Do you hear that sound? It is Jane Austen, William Shakespeare, and Emily
Brontë rolling in their graves, because the covers of their TIMELESS,
butchered) to mimic those of the Twilight Series.

In an effort to make these classics appealing to this vampire-crazed
generation of Twi-hards, HarperTeen has given the covers of Romeo &
Juliet, Pride & Prejudice, Sense & Sensibility, and Wuthering Heights a
face-lift (to appear younger, and more brooding I suspect). As you can see
on HarperTeen’s website, these new covers feature black backdrops paired with white and blood-red flowers– not wholly dissimilar from the cover art for New Moon, the second book of the famous vampire series.

And as if that were not enough to fool Edward-obsessed girls, the covers
even boast the same exact curly, yet dagger-sharp, font, and darkly
emotional blurbs that all gently allude to Twilight, such as “The Original
Forbidden Love,” or “Love Never Dies.” Top it all off with a sticker on
the new cover of Wuthering Heights that reads, “Edward & Bella’s Favorite
Book,” and HarperTeen has officially tapped into the money-making Twilight

I suppose I wouldn’t be as upset if HarperTeen’s intentions were purely to
introduce these classics to a new generation, but clearly their goal is to
make money by fooling young readers into thinking these book are something
they are not.
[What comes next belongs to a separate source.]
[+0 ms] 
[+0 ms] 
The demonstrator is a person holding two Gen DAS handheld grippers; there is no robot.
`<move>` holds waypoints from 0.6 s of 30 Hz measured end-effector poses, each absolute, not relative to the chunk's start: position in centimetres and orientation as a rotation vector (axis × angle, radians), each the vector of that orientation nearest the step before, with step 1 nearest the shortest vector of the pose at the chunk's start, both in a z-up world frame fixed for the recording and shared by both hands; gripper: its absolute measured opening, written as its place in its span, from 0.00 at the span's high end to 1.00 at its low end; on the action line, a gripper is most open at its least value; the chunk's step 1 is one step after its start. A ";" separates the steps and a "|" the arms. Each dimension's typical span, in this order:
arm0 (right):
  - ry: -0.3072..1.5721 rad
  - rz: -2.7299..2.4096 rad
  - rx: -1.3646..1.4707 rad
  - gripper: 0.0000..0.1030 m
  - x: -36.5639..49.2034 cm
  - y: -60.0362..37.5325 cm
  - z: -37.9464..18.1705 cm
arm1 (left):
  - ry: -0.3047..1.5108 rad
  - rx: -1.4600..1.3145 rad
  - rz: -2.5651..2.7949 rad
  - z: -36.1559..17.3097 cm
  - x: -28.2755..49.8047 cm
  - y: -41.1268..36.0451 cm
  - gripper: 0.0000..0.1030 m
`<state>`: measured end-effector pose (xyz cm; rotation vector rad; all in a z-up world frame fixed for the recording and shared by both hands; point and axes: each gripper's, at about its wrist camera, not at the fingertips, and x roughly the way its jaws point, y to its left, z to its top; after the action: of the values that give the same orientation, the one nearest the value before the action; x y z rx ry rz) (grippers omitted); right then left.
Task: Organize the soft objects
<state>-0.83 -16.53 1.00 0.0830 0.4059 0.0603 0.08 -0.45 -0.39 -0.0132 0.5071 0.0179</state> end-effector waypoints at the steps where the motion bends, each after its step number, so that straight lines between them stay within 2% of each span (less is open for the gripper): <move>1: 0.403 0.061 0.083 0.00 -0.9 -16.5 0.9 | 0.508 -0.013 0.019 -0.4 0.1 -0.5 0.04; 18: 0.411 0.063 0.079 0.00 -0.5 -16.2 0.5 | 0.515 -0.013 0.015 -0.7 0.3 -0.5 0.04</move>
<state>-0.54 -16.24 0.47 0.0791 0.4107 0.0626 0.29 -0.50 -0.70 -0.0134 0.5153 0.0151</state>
Sure, Heathcliff is dark and brooding, and Darcy is rich and
brooding, and Romeo is young and brooding, but teenage girls are going to
open these books expecting Edward and I fear that they are going to throw
them down again when they find something perhaps entirely foreign to
them– quality literature.

As the Wall Street Journal points on on its blog, HarperTeen has even added material to the back of each book to make it more teen friendly. Readers can take a quiz called “Which Pride and Prejudice Girl are You?”, or a test that asks “What Would You Do For Love,” to see how you measure up with Shakespeare’s young lovers. The WSJ blog even talks about how HarperTeen brings Facebook into the mix with sample profile pages for both Romeo and Juliet.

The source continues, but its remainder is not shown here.